- **Work required**: Look through the records below and copy each line that includes the word "camera".

- **Listed records**:
>>>>

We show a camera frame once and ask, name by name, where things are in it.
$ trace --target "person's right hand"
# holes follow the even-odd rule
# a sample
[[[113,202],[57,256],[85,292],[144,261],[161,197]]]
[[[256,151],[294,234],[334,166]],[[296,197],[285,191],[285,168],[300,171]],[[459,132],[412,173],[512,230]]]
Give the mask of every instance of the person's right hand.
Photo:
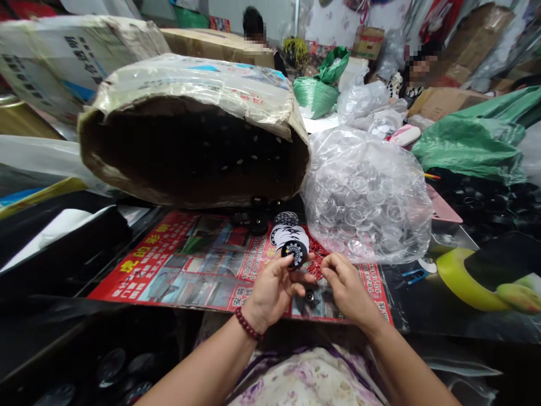
[[[338,309],[366,334],[377,333],[387,322],[362,283],[359,270],[341,254],[325,257],[321,273],[331,285]]]

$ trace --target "person's left hand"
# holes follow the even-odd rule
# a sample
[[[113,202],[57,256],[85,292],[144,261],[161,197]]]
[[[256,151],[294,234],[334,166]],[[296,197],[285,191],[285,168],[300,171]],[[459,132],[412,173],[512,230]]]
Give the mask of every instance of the person's left hand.
[[[307,262],[314,259],[308,254]],[[259,334],[276,323],[287,310],[294,295],[304,297],[306,291],[300,282],[316,283],[316,278],[300,271],[288,270],[293,255],[274,258],[259,272],[252,293],[242,307],[242,315]]]

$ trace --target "green plastic bag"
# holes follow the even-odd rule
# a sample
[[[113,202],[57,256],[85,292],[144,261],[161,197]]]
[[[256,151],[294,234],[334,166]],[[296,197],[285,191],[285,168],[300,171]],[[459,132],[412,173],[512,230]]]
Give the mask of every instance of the green plastic bag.
[[[208,28],[210,20],[207,16],[199,14],[187,8],[172,5],[175,10],[176,20],[181,28]]]
[[[339,91],[334,83],[344,73],[349,62],[349,54],[346,47],[334,48],[319,67],[319,74],[313,78],[302,76],[293,83],[293,93],[297,101],[308,113],[312,112],[310,118],[313,120],[327,114],[336,103]]]
[[[501,182],[523,183],[526,128],[541,120],[541,86],[528,87],[449,114],[430,126],[411,150],[433,167]]]
[[[299,104],[313,113],[312,119],[315,120],[330,111],[340,92],[335,86],[302,76],[293,83],[293,93]]]
[[[336,47],[330,51],[323,63],[319,67],[319,74],[314,76],[314,79],[320,80],[326,85],[332,85],[338,82],[342,73],[344,73],[349,62],[349,50],[346,47]],[[340,58],[340,62],[334,63],[336,58]]]

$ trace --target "scissors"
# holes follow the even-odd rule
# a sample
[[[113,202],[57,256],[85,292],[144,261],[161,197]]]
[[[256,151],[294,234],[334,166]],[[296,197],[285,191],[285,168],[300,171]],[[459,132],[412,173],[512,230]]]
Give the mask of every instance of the scissors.
[[[419,268],[418,270],[415,270],[415,271],[401,273],[401,276],[402,278],[404,278],[404,280],[402,280],[398,285],[396,285],[395,289],[400,289],[404,287],[405,285],[411,286],[414,283],[419,282],[421,279],[426,278],[428,275],[429,275],[429,272],[427,272],[423,268]]]

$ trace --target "red beaded bracelet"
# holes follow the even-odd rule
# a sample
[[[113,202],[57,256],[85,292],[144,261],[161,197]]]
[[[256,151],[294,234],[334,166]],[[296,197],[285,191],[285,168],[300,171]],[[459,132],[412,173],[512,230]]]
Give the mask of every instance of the red beaded bracelet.
[[[241,324],[242,328],[248,333],[248,335],[253,338],[256,341],[263,340],[263,334],[259,334],[257,331],[255,331],[251,325],[248,324],[244,316],[242,315],[241,308],[237,307],[235,309],[235,315],[238,319],[238,322]]]

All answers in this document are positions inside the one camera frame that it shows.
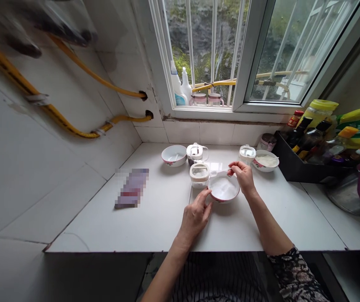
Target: white plastic bottle
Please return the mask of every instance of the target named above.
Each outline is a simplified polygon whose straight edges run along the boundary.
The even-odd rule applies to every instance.
[[[183,84],[181,84],[181,91],[183,92],[183,94],[186,95],[187,105],[188,105],[190,103],[191,95],[193,94],[193,90],[191,88],[191,85],[188,82],[188,74],[187,74],[187,71],[185,70],[185,67],[183,67],[182,76],[183,76]]]
[[[187,100],[187,97],[185,96],[185,94],[181,91],[181,82],[180,82],[179,75],[177,74],[175,62],[171,61],[170,65],[171,65],[170,73],[172,74],[171,78],[172,78],[173,90],[175,91],[176,105],[177,106],[185,106],[188,104],[188,100]]]

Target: white bowl
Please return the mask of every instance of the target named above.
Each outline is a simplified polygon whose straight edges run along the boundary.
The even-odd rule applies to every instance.
[[[187,149],[182,145],[167,147],[162,152],[162,159],[170,167],[179,167],[187,160]]]
[[[210,177],[208,189],[212,190],[212,198],[222,204],[231,202],[240,192],[236,176],[228,176],[227,171],[219,172],[215,177]]]
[[[257,153],[256,153],[256,157],[255,159],[253,160],[253,166],[259,170],[259,171],[262,171],[262,172],[272,172],[274,171],[278,165],[279,165],[279,159],[274,159],[273,162],[273,167],[267,167],[267,166],[264,166],[263,164],[260,164],[258,161],[257,161],[257,157],[260,157],[262,155],[269,155],[271,157],[274,157],[276,158],[277,156],[274,154],[274,153],[271,153],[269,151],[266,151],[266,150],[257,150]]]

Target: yellow bottle cap
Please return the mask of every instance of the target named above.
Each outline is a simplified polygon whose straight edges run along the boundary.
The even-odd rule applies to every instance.
[[[353,128],[353,127],[345,127],[344,129],[341,130],[340,133],[338,133],[338,136],[341,136],[343,138],[351,138],[353,137],[357,132],[359,131],[359,129]]]
[[[310,107],[317,110],[334,111],[338,107],[338,103],[327,100],[313,100]]]

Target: woman's right hand
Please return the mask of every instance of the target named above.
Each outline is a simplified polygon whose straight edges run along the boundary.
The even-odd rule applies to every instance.
[[[242,161],[234,161],[229,164],[229,167],[231,170],[229,170],[227,174],[229,176],[236,174],[242,193],[246,197],[257,192],[256,187],[254,186],[253,173],[250,166]]]

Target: white countertop
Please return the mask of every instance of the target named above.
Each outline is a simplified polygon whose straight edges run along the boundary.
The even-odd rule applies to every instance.
[[[177,168],[163,163],[161,152],[170,145],[143,143],[121,167],[149,169],[138,208],[114,209],[125,182],[125,174],[116,174],[47,252],[168,251],[179,230],[184,207],[199,192],[191,189],[187,163]],[[239,147],[208,148],[211,170],[224,170],[237,160]],[[258,192],[298,249],[360,250],[360,225],[354,223],[360,224],[360,219],[334,206],[317,185],[287,182],[279,168],[271,173],[253,168],[253,174]],[[214,204],[194,251],[262,251],[257,226],[243,194],[227,205]]]

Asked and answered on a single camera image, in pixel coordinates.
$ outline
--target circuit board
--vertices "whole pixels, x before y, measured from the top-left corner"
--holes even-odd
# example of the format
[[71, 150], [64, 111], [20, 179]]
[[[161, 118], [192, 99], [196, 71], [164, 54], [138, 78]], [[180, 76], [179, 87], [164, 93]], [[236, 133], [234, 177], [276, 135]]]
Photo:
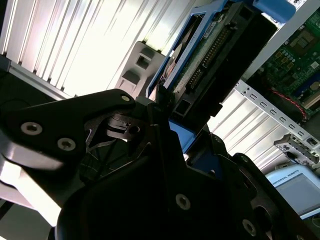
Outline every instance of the circuit board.
[[316, 11], [260, 68], [278, 92], [304, 107], [320, 110], [320, 13]]

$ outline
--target metal slot
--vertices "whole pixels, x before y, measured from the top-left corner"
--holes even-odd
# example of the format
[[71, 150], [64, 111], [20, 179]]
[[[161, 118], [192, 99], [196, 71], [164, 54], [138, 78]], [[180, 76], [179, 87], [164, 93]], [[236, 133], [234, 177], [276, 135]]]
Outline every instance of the metal slot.
[[250, 98], [252, 98], [253, 100], [256, 100], [258, 97], [256, 95], [254, 95], [254, 94], [251, 94]]
[[267, 107], [267, 104], [265, 103], [265, 102], [260, 102], [260, 105], [262, 106], [262, 107], [264, 107], [264, 108], [266, 108]]
[[284, 123], [285, 121], [287, 121], [287, 119], [285, 119], [284, 117], [280, 117], [280, 121]]
[[275, 110], [273, 110], [273, 109], [270, 110], [270, 113], [271, 113], [272, 115], [276, 115], [276, 114], [277, 114], [277, 112], [276, 112]]

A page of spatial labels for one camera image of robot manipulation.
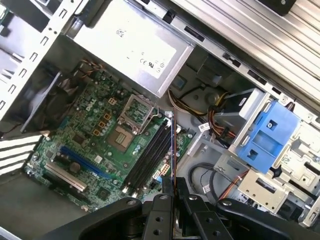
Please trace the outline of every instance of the screw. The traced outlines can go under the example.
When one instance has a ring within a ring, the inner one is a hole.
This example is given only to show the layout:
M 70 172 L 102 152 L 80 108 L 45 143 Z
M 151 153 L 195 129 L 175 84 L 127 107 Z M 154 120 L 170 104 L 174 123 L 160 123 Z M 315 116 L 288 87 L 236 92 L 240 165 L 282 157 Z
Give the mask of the screw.
M 195 196 L 195 195 L 190 195 L 190 196 L 189 196 L 189 199 L 190 199 L 190 200 L 197 200 L 197 199 L 198 199 L 198 197 L 197 197 L 197 196 Z
M 161 200 L 166 200 L 166 199 L 168 199 L 168 196 L 166 196 L 166 195 L 161 195 L 159 198 L 160 198 Z
M 130 201 L 128 201 L 126 204 L 128 204 L 128 205 L 134 205 L 134 204 L 136 204 L 136 201 L 135 201 L 135 200 L 130 200 Z
M 225 201 L 222 202 L 222 205 L 224 205 L 224 206 L 231 206 L 232 203 L 231 203 L 230 201 L 225 200 Z

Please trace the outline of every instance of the screw hole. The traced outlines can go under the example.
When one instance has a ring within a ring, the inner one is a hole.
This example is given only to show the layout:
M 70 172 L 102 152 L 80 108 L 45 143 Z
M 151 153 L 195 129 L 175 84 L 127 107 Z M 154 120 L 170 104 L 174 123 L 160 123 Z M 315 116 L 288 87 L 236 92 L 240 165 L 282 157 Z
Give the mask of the screw hole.
M 153 234 L 159 236 L 161 234 L 161 230 L 160 229 L 154 230 Z
M 212 224 L 214 222 L 214 220 L 210 217 L 208 217 L 205 221 L 209 224 Z
M 216 236 L 216 237 L 217 237 L 217 236 L 220 236 L 221 232 L 219 232 L 219 231 L 214 231 L 212 234 L 213 234 L 213 236 Z
M 164 220 L 164 218 L 161 217 L 161 216 L 157 216 L 157 217 L 155 218 L 155 220 L 156 220 L 157 222 L 162 222 L 162 221 Z

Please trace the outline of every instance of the green circuit board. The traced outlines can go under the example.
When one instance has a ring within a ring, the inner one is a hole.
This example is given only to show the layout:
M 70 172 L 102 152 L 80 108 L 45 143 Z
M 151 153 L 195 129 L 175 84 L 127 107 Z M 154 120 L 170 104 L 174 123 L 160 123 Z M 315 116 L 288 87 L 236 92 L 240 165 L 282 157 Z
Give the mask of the green circuit board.
M 43 138 L 26 164 L 25 172 L 89 212 L 126 197 L 121 191 L 126 176 L 159 127 L 168 121 L 159 114 L 151 119 L 141 134 L 134 135 L 128 126 L 117 121 L 131 95 L 132 92 L 113 81 L 107 73 L 96 74 L 58 130 L 49 138 Z M 127 115 L 129 112 L 133 119 L 141 123 L 140 118 L 145 118 L 148 111 L 143 104 L 133 101 Z M 177 134 L 180 157 L 191 140 L 192 135 L 184 129 Z M 63 147 L 86 160 L 103 176 L 61 154 Z M 170 153 L 163 156 L 150 173 L 147 188 L 139 193 L 139 199 L 143 200 L 150 192 L 161 188 L 161 181 L 153 179 L 153 174 L 164 164 L 170 164 Z M 68 184 L 59 185 L 61 179 L 53 184 L 48 178 L 51 172 L 45 167 L 52 162 L 85 183 L 87 188 L 83 192 L 76 191 Z

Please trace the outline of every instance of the blue pci express slot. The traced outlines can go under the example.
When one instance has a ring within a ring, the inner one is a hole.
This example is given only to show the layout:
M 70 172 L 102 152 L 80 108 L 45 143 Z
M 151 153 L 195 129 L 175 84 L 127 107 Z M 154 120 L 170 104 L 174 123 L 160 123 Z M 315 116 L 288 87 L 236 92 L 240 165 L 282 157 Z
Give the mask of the blue pci express slot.
M 69 148 L 67 148 L 66 146 L 62 146 L 60 148 L 60 152 L 66 156 L 69 156 L 72 158 L 72 160 L 74 160 L 75 162 L 77 162 L 78 164 L 80 164 L 82 167 L 92 171 L 93 173 L 97 174 L 100 177 L 106 178 L 106 179 L 111 179 L 111 176 L 109 174 L 104 173 L 103 171 L 101 171 L 99 168 L 97 168 L 96 166 L 94 166 L 92 163 L 88 162 L 86 159 L 84 159 L 82 156 L 76 154 L 74 151 L 70 150 Z

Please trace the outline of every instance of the ram slot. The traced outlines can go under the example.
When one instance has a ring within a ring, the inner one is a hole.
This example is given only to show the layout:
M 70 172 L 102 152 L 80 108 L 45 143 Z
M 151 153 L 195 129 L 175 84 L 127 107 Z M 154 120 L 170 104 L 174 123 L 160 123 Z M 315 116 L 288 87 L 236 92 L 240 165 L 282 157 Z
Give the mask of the ram slot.
M 87 188 L 87 184 L 77 179 L 75 176 L 72 176 L 70 173 L 66 172 L 58 165 L 47 162 L 44 166 L 49 172 L 54 174 L 55 176 L 61 178 L 62 180 L 66 181 L 68 184 L 73 186 L 74 188 L 78 189 L 80 192 L 83 192 Z
M 160 126 L 154 137 L 133 166 L 123 185 L 138 192 L 150 178 L 155 167 L 170 149 L 171 132 L 166 124 Z

<<<<

- **Response to the exercise**:
We show a camera frame once and ask, name by name, where things are in it.
All answers in this document are positions inside the one camera frame that it shows.
Asked and answered on a single camera image, in pixel coordinates.
A page of spatial labels for one camera image of robot manipulation.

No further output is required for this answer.